It’s the news that Wall Street wants to ignore but can’t — precious metals, particularly gold and silver, are tearing up the markets. Gold is rapidly approaching the $1,300 price point, a level which has not been seen since the first quarter of 2015. On the other hand, silver is close to breaching $18, another one-year record. While there’s plenty of evidence that the precious metals bull market is back in full swing, investors may also want to consider gold and silver stocks.
The thesis for investing in the metals mining sector is fairly straightforward — you can’t get physical bullion unless you dig it out of the ground. Mining companies also play an important role in manufacturing and industry. In fact, most miners simply wouldn’t be profitable extracting just precious metals. Silver, for example, is a byproduct of nickel mining, which on volume generates more revenue for the mining company.

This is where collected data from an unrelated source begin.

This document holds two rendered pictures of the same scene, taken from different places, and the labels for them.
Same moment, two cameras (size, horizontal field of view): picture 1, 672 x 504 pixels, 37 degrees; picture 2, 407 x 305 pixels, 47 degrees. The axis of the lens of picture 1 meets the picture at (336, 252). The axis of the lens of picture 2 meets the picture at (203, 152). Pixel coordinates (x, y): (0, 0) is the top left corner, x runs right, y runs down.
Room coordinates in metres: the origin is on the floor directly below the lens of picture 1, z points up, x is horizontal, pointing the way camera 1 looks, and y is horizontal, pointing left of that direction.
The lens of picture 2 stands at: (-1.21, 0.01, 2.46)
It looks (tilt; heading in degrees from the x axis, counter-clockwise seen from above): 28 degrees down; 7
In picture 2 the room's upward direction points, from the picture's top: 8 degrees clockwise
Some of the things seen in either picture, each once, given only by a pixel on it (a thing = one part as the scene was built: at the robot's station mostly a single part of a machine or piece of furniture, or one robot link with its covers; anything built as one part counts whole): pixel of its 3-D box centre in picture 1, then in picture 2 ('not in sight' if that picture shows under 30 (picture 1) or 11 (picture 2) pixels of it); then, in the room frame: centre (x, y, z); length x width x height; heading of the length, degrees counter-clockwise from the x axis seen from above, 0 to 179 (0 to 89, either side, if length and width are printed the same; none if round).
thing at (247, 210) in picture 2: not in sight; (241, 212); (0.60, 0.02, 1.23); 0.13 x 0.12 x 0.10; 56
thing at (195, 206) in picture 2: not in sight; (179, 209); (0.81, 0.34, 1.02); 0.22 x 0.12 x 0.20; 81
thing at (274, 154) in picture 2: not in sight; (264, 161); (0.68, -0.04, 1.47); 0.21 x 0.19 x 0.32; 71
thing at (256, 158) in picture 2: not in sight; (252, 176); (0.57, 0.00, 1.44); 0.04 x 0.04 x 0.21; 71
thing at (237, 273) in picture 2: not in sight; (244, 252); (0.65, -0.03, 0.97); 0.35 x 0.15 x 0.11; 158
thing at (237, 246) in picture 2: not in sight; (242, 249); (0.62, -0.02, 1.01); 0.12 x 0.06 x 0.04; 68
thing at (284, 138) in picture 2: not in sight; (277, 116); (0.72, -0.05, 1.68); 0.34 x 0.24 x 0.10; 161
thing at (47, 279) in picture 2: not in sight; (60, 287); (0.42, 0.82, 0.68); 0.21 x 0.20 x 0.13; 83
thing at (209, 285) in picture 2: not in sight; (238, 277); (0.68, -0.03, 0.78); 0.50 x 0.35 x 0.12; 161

That’s not to say gold and silver are merely leftover scraps to be sold as a form of supplemental income. Indeed, when the precious metals market tanked, many miners suffered intractably. Partly, this is due to the fact that commodities in general tend to trade in tandem — what’s good for gold is also good for aluminum or other industrial metals. But miners have been making tons of money on gold and silver during the run-up of the 2000s bull market, and they were taking more risks under the assumption that the price of the precious metals would be relatively stable.
That assumption of course was wrong, and the remaining survivors in the mining industry had to make painful adjustments. Expectations on earnings performance have also been tapered down. With the passage of time, it can be reasonably argued that the worst for the mining companies is over. The industry is leaner and meaner and ready to take advantage of any tailwind in the underlying metals market.
The catapult in gold and silver prices, however, is probably more than what many miners expected. With the adjustments made in their financials, any increase in the metals’ spot-price beyond a certain threshold is “bonus profit.” That’s one major reason why the Gold and Silver Index (XAU) — a benchmark for the precious metals mining industry — is up 100% year-to-date. In contrast, the gold spot price is up 20.6% YTD, whereas silver is up 29%.
Mining companies have more “speculative potential” because they are, at their heart, an equity stock as opposed to a hard asset. Investors are not necessarily gambling on the precious metals bull market but rather, how miners will benefit from the underlying market. That distinction is blurred, of course, since miners almost always benefit from higher metal spot prices. Nevertheless, it is an important distinction. Mining investment is essentially speculation on other people speculating.
During a commodity market downturn, the mining industry can be downright awful. But when the wind is at its back, it’s hard to stop the positive momentum, as you can see from the XAU chart. As the gold and silver bull gets stronger and stronger, consider looking at the mining industry. It can help supplement an incredible swing occurring in the markets.